Not a pretty picture, but very well painted by Mr. London.
Inspiration for the struggling author... Apr 7, 2008
This is the American version of "Hunger" - an author striving to succeed despite background and social status. There is desolation within this text, a longing fraught with energy unbound. The pulse of desires roars here. Eden is the near-transparent mask of the young Jack London himself. Reading it, the educated reader will be reminded of the philosophies of Nietzsche, Herbert Spencer and Schopenhauer. Social Darwinism, the Will-to-Live, the Will-to-Power all resonate here.
But in the long run, the philosophies are just part and parcel of the story. "White Fang" and "Call of the Wild" are excellent books, easily accessible. London, in my mind, is the Great American Author because his writing doesn't exclude readers, young and old can enjoy him. As for this work, "Martin Eden", it is a dark horse compared to his earlier works, perhaps prophetic of Jack London's later life.
If anything, this novel is about success, its consequences, and what we sacrifice to achieve it. It also concerns the inner madness of attaining a goal, how nothing else seems important. Books will come go, but this book continually moves with me, a perennial home on my library shelf.

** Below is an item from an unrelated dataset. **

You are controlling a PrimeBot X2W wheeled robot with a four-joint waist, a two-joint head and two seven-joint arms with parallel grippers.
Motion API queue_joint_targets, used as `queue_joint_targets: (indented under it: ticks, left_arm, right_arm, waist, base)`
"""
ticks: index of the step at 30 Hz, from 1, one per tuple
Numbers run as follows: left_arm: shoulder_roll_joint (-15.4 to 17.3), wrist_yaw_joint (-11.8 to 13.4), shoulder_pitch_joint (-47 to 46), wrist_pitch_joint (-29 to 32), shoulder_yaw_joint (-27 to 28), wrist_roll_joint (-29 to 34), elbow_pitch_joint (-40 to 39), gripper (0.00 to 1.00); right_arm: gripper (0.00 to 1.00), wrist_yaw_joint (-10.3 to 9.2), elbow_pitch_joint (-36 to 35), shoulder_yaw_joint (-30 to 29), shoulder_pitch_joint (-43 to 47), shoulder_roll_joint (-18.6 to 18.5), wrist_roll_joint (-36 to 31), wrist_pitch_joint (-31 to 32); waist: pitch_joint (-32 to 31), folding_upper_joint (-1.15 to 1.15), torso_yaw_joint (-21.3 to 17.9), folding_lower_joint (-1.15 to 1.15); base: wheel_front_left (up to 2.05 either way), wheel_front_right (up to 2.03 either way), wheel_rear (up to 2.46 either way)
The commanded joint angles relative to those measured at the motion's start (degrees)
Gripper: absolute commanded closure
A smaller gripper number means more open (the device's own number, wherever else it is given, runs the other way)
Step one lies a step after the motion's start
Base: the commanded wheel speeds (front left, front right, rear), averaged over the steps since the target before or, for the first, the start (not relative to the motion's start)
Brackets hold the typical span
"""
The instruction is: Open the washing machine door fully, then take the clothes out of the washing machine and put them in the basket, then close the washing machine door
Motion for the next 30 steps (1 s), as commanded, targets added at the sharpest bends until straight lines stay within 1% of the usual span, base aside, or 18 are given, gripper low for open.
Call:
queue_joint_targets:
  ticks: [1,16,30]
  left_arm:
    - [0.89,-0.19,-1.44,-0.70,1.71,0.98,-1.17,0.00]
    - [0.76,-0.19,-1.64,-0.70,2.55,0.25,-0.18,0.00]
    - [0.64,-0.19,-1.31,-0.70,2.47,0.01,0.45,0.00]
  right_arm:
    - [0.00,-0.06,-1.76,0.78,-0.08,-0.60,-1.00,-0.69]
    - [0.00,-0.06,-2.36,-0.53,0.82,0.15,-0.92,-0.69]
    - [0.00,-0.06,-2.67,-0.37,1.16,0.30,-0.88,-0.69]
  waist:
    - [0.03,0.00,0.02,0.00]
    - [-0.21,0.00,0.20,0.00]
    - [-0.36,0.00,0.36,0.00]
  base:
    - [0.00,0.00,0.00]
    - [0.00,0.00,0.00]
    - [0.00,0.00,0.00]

London highlights ridiculous "celebrity" worship Aug 2, 2007
In Martin Eden, Jack London provides the portrait of a young man who thirsts for knowledge, for self-improvement, to join the upper ranks of the intelligent and cultured within his society. We seem to be setting off in a "Jude the Obscure" direction. Martin loves a young woman from this society, and strives to make himself worthy. His chosen vehicle from his class and station to hers is self-education, and then the writing of serious and important work. Along the way, Martain has to swallow the unpleasant truth that those he believed to be so intelligent were actually entirely superficial in understanding. Pieces of London from other novels come through. London's belief in the "superman" comes through, as well as his disdain for the oligarchs, for example. What is most striking, however, is the dead-on skewering of celebrity worship. "Where were you when I needed you" might be Martin's refrain. The same people who ignored and derided him suddenly can't get enough of him. Why? He was the same person he was before. It was simply because other people told them so. They all just want a piece of the celebirty, to be associated with him somehow. While in real life London of course courted celebrity, the stupidity of this is blindingly apparent and even more important nearly a century later. London readers may miss the absence of the "Charmian" strong female counterpart in this book (unlike in the Sea Wolf or The Abysmal Brute or Mutiny on the Elsinore, for example). The "classy" love interest doesn't measure up in terms of independent intelligence or strength of will, and her last appearance is particularly troubling. Lizzie, from the lower socioeconomic classes, has the spark but is too held back by her upbringing. This is truly an important book.
A Neglected Classic Sep 17, 2006
It's surprising that London is so well known for his writings about nature while a classic like Martin Eden is practically forgotten. Here London shows that he is equally adept at setting a story in an urban landscape by chronicling a landed sailor's attempt to become a self-taught writer, no easy task for a man who has lived the rough and vulgar life of a sailor. But Martin is extremely persistent in spite of all the obstacles he faces. Everyone including his friends, family, and classy girlfriend question his ability to make such a transformation from a nobody to a somebody. It's hard to imagine anyone being as devoted as Martin is to improving himself, and it's a bit intimidating seeing how much devotion it can take to achieve your dreams. Knowing that London used his own life story as a strong inspiration for Martin Eden, you expect that Martin will someday be successful, yet the results of all his work are still unexpected. With enough reading, learning, and life experiences, do we all eventually take Martin Eden's point of view? That's a question this book still has me thinking about months later.